*** Begin section ***

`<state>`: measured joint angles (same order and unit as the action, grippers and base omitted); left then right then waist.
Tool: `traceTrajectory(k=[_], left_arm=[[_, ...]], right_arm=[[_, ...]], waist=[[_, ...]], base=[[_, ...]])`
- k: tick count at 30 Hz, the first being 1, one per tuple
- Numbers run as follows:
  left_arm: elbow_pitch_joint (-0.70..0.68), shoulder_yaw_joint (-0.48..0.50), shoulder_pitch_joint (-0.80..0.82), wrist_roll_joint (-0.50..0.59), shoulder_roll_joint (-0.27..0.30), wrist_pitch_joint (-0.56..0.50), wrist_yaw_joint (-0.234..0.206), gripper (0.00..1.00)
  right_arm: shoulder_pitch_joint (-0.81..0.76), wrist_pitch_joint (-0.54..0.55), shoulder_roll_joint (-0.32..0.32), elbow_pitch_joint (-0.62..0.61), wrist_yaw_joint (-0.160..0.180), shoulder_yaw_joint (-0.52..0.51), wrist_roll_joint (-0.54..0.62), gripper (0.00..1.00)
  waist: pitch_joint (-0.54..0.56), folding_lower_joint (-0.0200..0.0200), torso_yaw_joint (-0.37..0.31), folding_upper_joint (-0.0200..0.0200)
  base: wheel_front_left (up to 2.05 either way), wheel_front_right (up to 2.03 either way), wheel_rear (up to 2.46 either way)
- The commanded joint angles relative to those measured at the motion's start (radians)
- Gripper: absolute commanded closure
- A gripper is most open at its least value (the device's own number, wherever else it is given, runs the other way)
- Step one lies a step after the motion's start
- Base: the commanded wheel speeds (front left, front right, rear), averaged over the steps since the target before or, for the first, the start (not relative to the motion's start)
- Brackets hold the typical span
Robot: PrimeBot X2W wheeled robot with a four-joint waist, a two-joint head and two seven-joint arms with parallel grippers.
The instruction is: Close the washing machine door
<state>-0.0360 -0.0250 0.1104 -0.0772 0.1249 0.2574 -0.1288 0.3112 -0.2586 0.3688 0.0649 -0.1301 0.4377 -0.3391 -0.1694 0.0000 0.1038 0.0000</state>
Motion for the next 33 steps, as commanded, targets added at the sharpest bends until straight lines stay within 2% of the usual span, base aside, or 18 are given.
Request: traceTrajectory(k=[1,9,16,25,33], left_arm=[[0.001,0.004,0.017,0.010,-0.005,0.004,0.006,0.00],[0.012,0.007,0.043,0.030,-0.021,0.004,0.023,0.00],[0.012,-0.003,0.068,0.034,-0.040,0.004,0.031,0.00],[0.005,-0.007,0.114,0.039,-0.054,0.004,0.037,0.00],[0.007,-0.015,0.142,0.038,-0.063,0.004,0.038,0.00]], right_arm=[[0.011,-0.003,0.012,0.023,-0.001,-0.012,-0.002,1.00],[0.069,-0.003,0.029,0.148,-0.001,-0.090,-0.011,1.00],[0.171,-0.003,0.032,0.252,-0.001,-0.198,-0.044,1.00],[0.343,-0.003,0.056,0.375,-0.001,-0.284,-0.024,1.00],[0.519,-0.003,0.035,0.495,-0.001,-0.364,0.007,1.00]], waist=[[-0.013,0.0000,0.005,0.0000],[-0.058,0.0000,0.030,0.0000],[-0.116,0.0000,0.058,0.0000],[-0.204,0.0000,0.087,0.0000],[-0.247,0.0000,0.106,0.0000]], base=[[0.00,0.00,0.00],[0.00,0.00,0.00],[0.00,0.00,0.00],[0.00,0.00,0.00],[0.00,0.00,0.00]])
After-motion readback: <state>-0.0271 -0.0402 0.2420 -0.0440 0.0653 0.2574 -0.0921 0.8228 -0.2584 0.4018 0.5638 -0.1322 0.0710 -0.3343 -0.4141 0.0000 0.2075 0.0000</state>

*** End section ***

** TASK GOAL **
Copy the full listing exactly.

** REPLY **
`<state>`: measured joint angles (same order and unit as the action, grippers and base omitted); left then right then waist.
Tool: `traceTrajectory(k=[_], left_arm=[[_, ...]], right_arm=[[_, ...]], waist=[[_, ...]], base=[[_, ...]])`
- k: tick count at 30 Hz, the first being 1, one per tuple
- Numbers run as follows:
  left_arm: elbow_pitch_joint (-0.70..0.68), shoulder_yaw_joint (-0.48..0.50), shoulder_pitch_joint (-0.80..0.82), wrist_roll_joint (-0.50..0.59), shoulder_roll_joint (-0.27..0.30), wrist_pitch_joint (-0.56..0.50), wrist_yaw_joint (-0.234..0.206), gripper (0.00..1.00)
  right_arm: shoulder_pitch_joint (-0.81..0.76), wrist_pitch_joint (-0.54..0.55), shoulder_roll_joint (-0.32..0.32), elbow_pitch_joint (-0.62..0.61), wrist_yaw_joint (-0.160..0.180), shoulder_yaw_joint (-0.52..0.51), wrist_roll_joint (-0.54..0.62), gripper (0.00..1.00)
  waist: pitch_joint (-0.54..0.56), folding_lower_joint (-0.0200..0.0200), torso_yaw_joint (-0.37..0.31), folding_upper_joint (-0.0200..0.0200)
  base: wheel_front_left (up to 2.05 either way), wheel_front_right (up to 2.03 either way), wheel_rear (up to 2.46 either way)
- The commanded joint angles relative to those measured at the motion's start (radians)
- Gripper: absolute commanded closure
- A gripper is most open at its least value (the device's own number, wherever else it is given, runs the other way)
- Step one lies a step after the motion's start
- Base: the commanded wheel speeds (front left, front right, rear), averaged over the steps since the target before or, for the first, the start (not relative to the motion's start)
- Brackets hold the typical span
Robot: PrimeBot X2W wheeled robot with a four-joint waist, a two-joint head and two seven-joint arms with parallel grippers.
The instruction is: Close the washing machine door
<state>-0.0360 -0.0250 0.1104 -0.0772 0.1249 0.2574 -0.1288 0.3112 -0.2586 0.3688 0.0649 -0.1301 0.4377 -0.3391 -0.1694 0.0000 0.1038 0.0000</state>
Motion for the next 33 steps, as commanded, targets added at the sharpest bends until straight lines stay within 2% of the usual span, base aside, or 18 are given.
Request: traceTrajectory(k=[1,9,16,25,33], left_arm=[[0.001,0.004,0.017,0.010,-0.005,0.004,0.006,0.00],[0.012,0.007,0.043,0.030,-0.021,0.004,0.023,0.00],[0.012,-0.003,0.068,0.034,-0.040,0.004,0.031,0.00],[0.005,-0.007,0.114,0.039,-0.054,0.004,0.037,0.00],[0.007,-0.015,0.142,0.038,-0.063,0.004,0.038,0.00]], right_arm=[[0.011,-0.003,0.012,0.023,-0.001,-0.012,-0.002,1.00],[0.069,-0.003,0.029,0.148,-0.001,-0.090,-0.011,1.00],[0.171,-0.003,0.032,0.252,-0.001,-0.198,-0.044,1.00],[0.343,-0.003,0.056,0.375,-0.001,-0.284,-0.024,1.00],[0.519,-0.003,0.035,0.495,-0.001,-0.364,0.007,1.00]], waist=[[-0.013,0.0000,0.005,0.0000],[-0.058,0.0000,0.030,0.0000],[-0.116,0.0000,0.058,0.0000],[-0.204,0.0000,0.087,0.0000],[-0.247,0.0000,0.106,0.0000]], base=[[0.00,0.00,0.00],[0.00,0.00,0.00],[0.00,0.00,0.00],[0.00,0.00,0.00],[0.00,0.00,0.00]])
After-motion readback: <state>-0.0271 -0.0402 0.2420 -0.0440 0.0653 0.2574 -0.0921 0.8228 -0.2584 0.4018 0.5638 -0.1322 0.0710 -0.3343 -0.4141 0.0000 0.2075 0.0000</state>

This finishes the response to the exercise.